AuxMix: Semi-Supervised Learning with Unconstrained Unlabeled Data

Amin Banitalebi-Dehkordi,Pratik Gujjar,Yong Zhang
DOI: https://doi.org/10.48550/arXiv.2206.06959
2022-06-15
Abstract:Semi-supervised learning (SSL) has seen great strides when labeled data is scarce but unlabeled data is abundant. Critically, most recent work assume that such unlabeled data is drawn from the same distribution as the labeled data. In this work, we show that state-of-the-art SSL algorithms suffer a degradation in performance in the presence of unlabeled auxiliary data that does not necessarily possess the same class distribution as the labeled set. We term this problem as Auxiliary-SSL and propose AuxMix, an algorithm that leverages self-supervised learning tasks to learn generic features in order to mask auxiliary data that are not semantically similar to the labeled set. We also propose to regularize learning by maximizing the predicted entropy for dissimilar auxiliary samples. We show an improvement of 5% over existing baselines on a ResNet-50 model when trained on CIFAR10 dataset with 4k labeled samples and all unlabeled data is drawn from the Tiny-ImageNet dataset. We report competitive results on several datasets and conduct ablation studies.

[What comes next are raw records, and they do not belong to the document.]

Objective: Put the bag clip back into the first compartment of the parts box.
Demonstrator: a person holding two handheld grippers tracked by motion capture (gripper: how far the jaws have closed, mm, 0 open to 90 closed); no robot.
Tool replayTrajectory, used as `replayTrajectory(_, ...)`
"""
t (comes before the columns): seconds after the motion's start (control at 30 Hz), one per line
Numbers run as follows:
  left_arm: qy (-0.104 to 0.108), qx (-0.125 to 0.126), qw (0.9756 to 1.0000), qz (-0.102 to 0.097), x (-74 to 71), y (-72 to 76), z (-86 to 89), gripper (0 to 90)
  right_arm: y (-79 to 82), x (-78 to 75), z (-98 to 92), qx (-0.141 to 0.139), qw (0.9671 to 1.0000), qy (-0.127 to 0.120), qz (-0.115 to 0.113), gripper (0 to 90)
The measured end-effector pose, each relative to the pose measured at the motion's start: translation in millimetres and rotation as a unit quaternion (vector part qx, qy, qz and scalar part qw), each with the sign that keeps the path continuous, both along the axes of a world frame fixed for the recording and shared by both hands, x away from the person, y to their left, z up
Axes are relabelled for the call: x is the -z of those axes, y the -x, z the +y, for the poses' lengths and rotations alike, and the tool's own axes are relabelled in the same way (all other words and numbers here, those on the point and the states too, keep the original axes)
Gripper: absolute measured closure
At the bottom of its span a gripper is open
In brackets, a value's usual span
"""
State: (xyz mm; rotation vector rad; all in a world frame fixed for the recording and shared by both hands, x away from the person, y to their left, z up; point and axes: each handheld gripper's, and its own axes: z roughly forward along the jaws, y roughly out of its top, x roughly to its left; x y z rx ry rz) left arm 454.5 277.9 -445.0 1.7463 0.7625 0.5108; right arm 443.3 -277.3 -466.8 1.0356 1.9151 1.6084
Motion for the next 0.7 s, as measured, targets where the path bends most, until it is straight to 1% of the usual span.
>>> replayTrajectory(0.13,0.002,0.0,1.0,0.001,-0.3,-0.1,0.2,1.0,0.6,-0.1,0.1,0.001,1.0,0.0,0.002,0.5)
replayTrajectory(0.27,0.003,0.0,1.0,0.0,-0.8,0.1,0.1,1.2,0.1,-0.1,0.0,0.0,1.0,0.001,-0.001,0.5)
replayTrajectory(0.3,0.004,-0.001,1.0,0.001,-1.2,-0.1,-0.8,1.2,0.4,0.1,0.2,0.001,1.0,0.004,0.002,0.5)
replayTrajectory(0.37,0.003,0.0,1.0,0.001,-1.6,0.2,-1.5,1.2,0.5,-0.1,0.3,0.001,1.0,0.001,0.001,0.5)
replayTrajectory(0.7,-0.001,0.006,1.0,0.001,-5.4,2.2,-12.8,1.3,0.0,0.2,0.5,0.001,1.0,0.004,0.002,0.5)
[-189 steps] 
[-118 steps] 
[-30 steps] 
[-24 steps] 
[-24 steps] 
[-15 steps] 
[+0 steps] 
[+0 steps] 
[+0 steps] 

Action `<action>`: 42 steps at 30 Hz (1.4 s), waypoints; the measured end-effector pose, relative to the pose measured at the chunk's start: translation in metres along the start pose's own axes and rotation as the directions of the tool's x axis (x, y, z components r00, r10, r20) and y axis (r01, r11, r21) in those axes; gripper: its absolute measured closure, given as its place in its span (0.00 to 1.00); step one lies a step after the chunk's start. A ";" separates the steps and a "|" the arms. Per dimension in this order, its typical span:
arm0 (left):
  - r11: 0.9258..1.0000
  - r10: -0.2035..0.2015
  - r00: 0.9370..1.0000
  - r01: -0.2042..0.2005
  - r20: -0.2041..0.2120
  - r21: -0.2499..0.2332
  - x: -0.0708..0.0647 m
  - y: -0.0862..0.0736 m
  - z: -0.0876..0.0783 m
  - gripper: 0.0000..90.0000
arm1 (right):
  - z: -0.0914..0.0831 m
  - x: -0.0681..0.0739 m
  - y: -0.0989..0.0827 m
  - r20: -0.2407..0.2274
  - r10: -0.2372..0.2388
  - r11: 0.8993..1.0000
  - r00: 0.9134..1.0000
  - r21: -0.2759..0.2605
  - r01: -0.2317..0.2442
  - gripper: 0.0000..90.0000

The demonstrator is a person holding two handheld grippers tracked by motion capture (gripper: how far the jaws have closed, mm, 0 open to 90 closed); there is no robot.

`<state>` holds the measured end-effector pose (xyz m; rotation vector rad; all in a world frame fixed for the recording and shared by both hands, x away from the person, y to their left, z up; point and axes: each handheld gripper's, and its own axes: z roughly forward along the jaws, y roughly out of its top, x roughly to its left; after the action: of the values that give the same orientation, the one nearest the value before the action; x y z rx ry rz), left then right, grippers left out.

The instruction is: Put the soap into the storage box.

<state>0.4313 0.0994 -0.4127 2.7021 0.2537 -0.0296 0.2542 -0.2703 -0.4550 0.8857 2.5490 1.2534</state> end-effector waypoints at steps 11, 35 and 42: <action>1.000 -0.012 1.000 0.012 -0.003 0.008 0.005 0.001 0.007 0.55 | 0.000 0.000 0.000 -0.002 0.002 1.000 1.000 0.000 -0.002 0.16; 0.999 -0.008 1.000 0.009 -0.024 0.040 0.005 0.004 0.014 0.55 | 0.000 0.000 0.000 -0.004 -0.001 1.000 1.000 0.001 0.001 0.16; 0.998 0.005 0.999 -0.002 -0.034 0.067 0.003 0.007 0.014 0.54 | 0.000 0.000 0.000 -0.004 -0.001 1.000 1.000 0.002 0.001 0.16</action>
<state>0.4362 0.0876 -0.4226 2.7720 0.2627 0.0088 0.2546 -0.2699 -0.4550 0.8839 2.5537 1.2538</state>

Computer Vision and Pattern Recognition,Artificial Intelligence,Machine Learning
What problem does this paper attempt to address?

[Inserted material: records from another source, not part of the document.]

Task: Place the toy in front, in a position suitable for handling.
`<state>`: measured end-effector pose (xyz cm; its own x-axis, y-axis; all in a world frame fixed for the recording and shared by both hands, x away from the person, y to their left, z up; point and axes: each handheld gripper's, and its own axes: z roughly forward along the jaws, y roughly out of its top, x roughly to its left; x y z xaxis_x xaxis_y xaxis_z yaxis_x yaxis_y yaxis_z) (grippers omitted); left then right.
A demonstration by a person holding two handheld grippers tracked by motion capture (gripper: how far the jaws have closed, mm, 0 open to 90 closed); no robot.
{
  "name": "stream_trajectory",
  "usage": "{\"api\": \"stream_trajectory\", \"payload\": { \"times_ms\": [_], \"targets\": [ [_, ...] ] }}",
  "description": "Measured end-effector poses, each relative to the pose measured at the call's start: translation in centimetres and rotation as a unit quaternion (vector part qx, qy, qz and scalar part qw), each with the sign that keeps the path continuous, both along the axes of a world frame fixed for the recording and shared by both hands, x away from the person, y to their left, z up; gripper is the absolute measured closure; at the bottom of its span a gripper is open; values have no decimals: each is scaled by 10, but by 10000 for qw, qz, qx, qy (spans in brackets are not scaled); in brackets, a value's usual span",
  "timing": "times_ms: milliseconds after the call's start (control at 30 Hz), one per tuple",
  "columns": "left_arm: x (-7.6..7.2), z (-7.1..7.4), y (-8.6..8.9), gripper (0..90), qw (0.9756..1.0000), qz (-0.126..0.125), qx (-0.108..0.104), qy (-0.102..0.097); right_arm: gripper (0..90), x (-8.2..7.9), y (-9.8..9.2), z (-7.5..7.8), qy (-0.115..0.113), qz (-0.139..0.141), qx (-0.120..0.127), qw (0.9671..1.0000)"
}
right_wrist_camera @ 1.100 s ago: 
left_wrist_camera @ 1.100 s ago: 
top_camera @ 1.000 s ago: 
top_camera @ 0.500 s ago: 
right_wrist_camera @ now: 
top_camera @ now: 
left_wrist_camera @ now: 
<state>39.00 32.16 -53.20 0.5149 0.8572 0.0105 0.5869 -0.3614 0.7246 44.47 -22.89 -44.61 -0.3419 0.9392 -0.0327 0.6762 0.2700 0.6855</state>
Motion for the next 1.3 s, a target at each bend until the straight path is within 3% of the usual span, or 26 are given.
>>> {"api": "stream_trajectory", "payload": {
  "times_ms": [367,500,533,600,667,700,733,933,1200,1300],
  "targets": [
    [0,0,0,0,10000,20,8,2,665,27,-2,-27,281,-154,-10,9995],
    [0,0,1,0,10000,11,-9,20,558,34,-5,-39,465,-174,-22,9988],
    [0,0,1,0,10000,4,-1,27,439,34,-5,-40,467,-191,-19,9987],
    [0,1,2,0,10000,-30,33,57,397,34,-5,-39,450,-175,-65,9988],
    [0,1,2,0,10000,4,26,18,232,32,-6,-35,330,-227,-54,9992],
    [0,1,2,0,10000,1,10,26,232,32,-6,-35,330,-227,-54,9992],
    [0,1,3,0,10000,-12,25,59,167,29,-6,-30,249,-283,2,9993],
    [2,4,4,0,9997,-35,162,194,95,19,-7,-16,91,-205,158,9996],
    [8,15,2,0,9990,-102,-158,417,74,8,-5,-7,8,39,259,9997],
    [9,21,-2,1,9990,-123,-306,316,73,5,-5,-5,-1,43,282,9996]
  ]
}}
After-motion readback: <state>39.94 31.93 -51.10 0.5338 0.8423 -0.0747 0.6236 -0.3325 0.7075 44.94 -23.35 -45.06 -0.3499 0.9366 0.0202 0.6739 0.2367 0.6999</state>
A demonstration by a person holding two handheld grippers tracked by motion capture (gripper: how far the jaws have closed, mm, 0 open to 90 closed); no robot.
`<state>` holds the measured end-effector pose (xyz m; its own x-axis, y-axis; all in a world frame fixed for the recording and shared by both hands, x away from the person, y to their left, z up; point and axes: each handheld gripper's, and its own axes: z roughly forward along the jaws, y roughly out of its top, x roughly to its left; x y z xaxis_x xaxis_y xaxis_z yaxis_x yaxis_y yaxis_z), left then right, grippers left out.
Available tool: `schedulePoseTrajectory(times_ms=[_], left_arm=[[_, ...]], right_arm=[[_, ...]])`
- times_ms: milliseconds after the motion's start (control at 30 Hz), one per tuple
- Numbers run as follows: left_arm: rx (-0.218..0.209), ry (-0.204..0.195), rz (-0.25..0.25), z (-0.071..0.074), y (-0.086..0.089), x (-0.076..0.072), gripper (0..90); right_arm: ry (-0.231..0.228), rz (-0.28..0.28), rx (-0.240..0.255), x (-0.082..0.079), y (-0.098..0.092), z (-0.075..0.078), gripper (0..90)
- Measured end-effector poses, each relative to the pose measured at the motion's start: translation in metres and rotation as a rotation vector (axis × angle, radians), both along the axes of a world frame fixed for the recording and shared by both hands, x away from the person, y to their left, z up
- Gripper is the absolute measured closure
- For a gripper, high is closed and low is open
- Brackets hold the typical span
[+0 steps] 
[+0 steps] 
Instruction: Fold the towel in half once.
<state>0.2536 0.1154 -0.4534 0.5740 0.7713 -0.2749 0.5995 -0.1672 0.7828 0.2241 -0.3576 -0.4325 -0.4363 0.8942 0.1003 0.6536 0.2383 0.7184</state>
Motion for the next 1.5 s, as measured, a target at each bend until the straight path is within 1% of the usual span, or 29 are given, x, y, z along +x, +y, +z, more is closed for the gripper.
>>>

The problem that this paper attempts to solve is the performance degradation of existing SSL algorithms when using unconstrained unlabeled data (i.e., auxiliary data) in semi - supervised learning (SSL). Specifically, most existing SSL methods assume that the unlabeled data comes from the same distribution as the labeled data. However, in practical applications, this is often not the case. The unlabeled data may come from different distributions, which can lead to a significant decline in model performance. For example, when using unlabeled data from different datasets, even if the labeled datasets are the same, the classification accuracy of the model may be greatly reduced. The authors of the paper propose a new problem framework - Auxiliary - SSL, and propose a new algorithm - AuxMix for this problem. This algorithm learns general features through self - supervised learning tasks to mask those auxiliary data that are not semantically similar to the labeled dataset, and regularizes the learning process by maximizing the entropy of predictions for dissimilar auxiliary samples. Experimental results show that AuxMix can effectively improve model performance when dealing with the label distribution mismatch problem caused by auxiliary data, especially when using unlabeled data from different datasets.